Each of the following records is to be printed verbatim.

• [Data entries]
····················

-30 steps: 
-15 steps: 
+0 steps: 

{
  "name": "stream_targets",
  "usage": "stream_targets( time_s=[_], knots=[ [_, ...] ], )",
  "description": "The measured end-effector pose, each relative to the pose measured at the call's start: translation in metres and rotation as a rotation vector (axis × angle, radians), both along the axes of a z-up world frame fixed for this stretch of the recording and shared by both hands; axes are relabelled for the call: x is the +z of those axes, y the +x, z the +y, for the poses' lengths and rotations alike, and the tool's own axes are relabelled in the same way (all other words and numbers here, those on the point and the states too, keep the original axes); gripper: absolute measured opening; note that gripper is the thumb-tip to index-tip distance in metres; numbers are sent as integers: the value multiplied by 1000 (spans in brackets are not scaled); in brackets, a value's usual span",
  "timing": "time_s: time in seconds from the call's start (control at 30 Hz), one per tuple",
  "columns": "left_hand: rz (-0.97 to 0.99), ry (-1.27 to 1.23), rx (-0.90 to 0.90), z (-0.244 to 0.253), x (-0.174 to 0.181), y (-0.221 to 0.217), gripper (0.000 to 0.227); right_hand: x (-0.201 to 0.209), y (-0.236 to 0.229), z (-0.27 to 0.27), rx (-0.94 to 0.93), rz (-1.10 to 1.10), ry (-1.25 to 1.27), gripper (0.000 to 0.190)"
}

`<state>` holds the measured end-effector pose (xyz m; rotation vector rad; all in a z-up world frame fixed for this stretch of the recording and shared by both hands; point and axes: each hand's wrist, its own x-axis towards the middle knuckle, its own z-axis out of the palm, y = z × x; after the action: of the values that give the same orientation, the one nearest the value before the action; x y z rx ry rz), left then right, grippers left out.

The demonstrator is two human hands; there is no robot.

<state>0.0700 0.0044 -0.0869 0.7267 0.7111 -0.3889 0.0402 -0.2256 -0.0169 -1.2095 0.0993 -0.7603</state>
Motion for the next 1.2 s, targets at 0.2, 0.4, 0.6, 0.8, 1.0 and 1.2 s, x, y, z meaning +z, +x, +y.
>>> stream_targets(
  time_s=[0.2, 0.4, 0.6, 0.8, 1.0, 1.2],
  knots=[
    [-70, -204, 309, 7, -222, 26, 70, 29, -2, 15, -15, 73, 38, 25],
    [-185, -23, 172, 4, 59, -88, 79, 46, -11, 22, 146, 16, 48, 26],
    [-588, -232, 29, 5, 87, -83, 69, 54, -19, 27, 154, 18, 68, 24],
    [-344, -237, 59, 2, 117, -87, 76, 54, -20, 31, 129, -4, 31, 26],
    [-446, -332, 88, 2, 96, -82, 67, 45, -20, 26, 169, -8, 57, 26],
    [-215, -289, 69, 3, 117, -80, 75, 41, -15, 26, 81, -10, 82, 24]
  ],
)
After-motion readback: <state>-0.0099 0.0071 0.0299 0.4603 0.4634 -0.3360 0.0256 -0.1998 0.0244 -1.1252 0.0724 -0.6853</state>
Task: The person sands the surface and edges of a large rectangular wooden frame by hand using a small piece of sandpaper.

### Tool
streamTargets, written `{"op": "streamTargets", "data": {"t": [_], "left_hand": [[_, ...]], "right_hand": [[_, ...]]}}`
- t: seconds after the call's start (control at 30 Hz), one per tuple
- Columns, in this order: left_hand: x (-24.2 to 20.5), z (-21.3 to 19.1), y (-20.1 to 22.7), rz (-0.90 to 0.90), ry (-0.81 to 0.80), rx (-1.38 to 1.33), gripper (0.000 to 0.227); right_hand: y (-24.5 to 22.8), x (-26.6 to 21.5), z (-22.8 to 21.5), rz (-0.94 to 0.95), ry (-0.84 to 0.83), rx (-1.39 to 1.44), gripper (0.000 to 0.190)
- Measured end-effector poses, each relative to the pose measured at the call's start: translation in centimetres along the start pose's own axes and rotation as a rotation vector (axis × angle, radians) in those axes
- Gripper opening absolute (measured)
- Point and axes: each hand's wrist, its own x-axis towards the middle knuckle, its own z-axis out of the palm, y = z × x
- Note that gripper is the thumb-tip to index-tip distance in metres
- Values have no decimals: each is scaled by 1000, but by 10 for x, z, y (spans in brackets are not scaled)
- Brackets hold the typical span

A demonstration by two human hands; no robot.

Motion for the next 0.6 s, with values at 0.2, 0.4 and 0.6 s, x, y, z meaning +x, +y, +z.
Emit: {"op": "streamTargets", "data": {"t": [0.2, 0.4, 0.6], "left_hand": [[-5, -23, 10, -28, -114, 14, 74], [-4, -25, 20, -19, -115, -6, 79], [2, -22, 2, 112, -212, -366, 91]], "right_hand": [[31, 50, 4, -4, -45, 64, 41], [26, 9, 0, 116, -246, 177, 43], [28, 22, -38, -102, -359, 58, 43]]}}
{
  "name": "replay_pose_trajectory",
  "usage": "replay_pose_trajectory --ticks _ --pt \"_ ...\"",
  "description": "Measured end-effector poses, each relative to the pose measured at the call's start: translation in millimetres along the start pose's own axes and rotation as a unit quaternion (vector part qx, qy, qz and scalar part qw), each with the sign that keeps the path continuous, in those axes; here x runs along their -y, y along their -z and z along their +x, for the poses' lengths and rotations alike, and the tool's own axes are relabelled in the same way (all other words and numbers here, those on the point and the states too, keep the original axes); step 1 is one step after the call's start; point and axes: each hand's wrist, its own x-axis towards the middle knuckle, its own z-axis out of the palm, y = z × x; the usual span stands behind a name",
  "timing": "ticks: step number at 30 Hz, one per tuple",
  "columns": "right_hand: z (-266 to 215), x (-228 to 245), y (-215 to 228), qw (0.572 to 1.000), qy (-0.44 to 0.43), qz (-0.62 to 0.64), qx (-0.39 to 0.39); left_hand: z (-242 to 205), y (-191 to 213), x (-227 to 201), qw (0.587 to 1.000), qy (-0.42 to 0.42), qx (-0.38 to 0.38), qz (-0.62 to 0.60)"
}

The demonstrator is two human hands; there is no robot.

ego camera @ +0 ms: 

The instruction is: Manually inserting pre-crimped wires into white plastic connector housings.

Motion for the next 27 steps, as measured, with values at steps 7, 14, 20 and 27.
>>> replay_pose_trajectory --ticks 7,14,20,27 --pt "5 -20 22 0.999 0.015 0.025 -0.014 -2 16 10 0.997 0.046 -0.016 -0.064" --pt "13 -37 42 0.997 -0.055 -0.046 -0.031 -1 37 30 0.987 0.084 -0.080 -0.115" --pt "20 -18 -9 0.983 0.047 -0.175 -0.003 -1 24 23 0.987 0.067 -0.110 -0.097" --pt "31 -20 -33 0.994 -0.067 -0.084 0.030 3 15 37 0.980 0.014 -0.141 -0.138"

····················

• [WRITTEN ANSWER]
-30 steps: 
-15 steps: 
+0 steps: 

{
  "name": "stream_targets",
  "usage": "stream_targets( time_s=[_], knots=[ [_, ...] ], )",
  "description": "The measured end-effector pose, each relative to the pose measured at the call's start: translation in metres and rotation as a rotation vector (axis × angle, radians), both along the axes of a z-up world frame fixed for this stretch of the recording and shared by both hands; axes are relabelled for the call: x is the +z of those axes, y the +x, z the +y, for the poses' lengths and rotations alike, and the tool's own axes are relabelled in the same way (all other words and numbers here, those on the point and the states too, keep the original axes); gripper: absolute measured opening; note that gripper is the thumb-tip to index-tip distance in metres; numbers are sent as integers: the value multiplied by 1000 (spans in brackets are not scaled); in brackets, a value's usual span",
  "timing": "time_s: time in seconds from the call's start (control at 30 Hz), one per tuple",
  "columns": "left_hand: rz (-0.97 to 0.99), ry (-1.27 to 1.23), rx (-0.90 to 0.90), z (-0.244 to 0.253), x (-0.174 to 0.181), y (-0.221 to 0.217), gripper (0.000 to 0.227); right_hand: x (-0.201 to 0.209), y (-0.236 to 0.229), z (-0.27 to 0.27), rx (-0.94 to 0.93), rz (-1.10 to 1.10), ry (-1.25 to 1.27), gripper (0.000 to 0.190)"
}

`<state>` holds the measured end-effector pose (xyz m; rotation vector rad; all in a z-up world frame fixed for this stretch of the recording and shared by both hands; point and axes: each hand's wrist, its own x-axis towards the middle knuckle, its own z-axis out of the palm, y = z × x; after the action: of the values that give the same orientation, the one nearest the value before the action; x y z rx ry rz), left then right, grippers left out.

The demonstrator is two human hands; there is no robot.

<state>0.0700 0.0044 -0.0869 0.7267 0.7111 -0.3889 0.0402 -0.2256 -0.0169 -1.2095 0.0993 -0.7603</state>
Motion for the next 1.2 s, targets at 0.2, 0.4, 0.6, 0.8, 1.0 and 1.2 s, x, y, z meaning +z, +x, +y.
>>> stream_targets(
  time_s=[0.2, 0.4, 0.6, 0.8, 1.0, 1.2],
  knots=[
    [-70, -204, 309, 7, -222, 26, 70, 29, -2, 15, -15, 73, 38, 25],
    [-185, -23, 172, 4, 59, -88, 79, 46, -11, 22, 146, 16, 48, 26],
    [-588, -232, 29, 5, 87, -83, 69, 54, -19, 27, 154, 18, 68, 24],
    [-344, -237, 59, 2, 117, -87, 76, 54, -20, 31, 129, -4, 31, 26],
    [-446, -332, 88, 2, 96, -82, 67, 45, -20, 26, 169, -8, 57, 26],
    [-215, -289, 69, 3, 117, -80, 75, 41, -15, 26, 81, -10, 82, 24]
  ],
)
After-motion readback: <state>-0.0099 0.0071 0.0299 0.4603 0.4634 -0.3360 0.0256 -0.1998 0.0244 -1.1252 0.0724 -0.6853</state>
Task: The person sands the surface and edges of a large rectangular wooden frame by hand using a small piece of sandpaper.

### Tool
streamTargets, written `{"op": "streamTargets", "data": {"t": [_], "left_hand": [[_, ...]], "right_hand": [[_, ...]]}}`
- t: seconds after the call's start (control at 30 Hz), one per tuple
- Columns, in this order: left_hand: x (-24.2 to 20.5), z (-21.3 to 19.1), y (-20.1 to 22.7), rz (-0.90 to 0.90), ry (-0.81 to 0.80), rx (-1.38 to 1.33), gripper (0.000 to 0.227); right_hand: y (-24.5 to 22.8), x (-26.6 to 21.5), z (-22.8 to 21.5), rz (-0.94 to 0.95), ry (-0.84 to 0.83), rx (-1.39 to 1.44), gripper (0.000 to 0.190)
- Measured end-effector poses, each relative to the pose measured at the call's start: translation in centimetres along the start pose's own axes and rotation as a rotation vector (axis × angle, radians) in those axes
- Gripper opening absolute (measured)
- Point and axes: each hand's wrist, its own x-axis towards the middle knuckle, its own z-axis out of the palm, y = z × x
- Note that gripper is the thumb-tip to index-tip distance in metres
- Values have no decimals: each is scaled by 1000, but by 10 for x, z, y (spans in brackets are not scaled)
- Brackets hold the typical span

A demonstration by two human hands; no robot.

Motion for the next 0.6 s, with values at 0.2, 0.4 and 0.6 s, x, y, z meaning +x, +y, +z.
Emit: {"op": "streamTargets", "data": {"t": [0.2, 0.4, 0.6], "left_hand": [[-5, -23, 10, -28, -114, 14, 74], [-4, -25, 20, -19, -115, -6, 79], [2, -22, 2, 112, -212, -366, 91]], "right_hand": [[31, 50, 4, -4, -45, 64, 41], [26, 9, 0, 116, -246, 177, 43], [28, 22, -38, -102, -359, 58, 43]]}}
{
  "name": "replay_pose_trajectory",
  "usage": "replay_pose_trajectory --ticks _ --pt \"_ ...\"",
  "description": "Measured end-effector poses, each relative to the pose measured at the call's start: translation in millimetres along the start pose's own axes and rotation as a unit quaternion (vector part qx, qy, qz and scalar part qw), each with the sign that keeps the path continuous, in those axes; here x runs along their -y, y along their -z and z along their +x, for the poses' lengths and rotations alike, and the tool's own axes are relabelled in the same way (all other words and numbers here, those on the point and the states too, keep the original axes); step 1 is one step after the call's start; point and axes: each hand's wrist, its own x-axis towards the middle knuckle, its own z-axis out of the palm, y = z × x; the usual span stands behind a name",
  "timing": "ticks: step number at 30 Hz, one per tuple",
  "columns": "right_hand: z (-266 to 215), x (-228 to 245), y (-215 to 228), qw (0.572 to 1.000), qy (-0.44 to 0.43), qz (-0.62 to 0.64), qx (-0.39 to 0.39); left_hand: z (-242 to 205), y (-191 to 213), x (-227 to 201), qw (0.587 to 1.000), qy (-0.42 to 0.42), qx (-0.38 to 0.38), qz (-0.62 to 0.60)"
}

The demonstrator is two human hands; there is no robot.

ego camera @ +0 ms: 

The instruction is: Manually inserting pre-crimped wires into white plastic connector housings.

Motion for the next 27 steps, as measured, with values at steps 7, 14, 20 and 27.
>>> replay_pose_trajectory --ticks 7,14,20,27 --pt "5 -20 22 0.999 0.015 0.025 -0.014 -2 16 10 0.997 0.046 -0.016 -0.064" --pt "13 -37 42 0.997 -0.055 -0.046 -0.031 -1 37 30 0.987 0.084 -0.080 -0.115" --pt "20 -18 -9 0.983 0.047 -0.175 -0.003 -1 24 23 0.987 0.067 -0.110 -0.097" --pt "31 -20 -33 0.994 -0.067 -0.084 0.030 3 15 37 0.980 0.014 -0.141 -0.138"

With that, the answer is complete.